***** Stored data *****

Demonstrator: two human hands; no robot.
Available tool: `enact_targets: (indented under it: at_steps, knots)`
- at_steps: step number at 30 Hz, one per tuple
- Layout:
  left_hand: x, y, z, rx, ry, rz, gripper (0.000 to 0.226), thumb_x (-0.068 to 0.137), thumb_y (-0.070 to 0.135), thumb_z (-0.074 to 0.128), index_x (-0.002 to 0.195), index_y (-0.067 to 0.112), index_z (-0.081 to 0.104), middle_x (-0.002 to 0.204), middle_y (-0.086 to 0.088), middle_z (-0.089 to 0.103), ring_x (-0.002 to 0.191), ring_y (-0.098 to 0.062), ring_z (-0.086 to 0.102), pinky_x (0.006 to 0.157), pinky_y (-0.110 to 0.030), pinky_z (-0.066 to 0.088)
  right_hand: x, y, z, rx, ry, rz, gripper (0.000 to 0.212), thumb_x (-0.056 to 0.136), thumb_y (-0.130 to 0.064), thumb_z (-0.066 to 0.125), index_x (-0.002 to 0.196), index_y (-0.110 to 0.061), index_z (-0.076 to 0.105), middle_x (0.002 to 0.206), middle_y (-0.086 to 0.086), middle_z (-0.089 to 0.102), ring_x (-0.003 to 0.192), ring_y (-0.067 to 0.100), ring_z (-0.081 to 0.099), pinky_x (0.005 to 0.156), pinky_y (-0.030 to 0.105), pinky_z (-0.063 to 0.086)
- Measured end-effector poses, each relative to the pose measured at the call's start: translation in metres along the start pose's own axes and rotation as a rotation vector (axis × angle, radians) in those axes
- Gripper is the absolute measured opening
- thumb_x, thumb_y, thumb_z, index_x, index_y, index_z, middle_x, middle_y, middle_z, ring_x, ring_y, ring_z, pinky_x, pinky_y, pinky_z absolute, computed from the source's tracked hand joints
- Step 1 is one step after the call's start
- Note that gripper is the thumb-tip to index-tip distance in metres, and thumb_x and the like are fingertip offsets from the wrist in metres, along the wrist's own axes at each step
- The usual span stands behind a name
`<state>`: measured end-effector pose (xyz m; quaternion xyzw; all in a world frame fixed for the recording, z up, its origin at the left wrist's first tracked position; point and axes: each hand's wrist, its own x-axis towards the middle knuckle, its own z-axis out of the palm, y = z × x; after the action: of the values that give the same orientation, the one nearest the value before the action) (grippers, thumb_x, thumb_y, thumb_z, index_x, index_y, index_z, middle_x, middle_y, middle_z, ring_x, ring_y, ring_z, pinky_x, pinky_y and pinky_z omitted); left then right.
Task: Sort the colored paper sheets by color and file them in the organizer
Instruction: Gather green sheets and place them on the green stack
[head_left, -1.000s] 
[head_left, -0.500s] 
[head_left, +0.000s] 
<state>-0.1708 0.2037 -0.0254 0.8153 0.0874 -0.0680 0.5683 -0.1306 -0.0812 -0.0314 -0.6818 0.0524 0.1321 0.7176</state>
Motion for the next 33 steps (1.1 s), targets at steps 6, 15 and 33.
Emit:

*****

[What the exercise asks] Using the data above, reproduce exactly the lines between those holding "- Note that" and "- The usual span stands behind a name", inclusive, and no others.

[Answer box]
- Note that gripper is the thumb-tip to index-tip distance in metres, and thumb_x and the like are fingertip offsets from the wrist in metres, along the wrist's own axes at each step
- The usual span stands behind a name

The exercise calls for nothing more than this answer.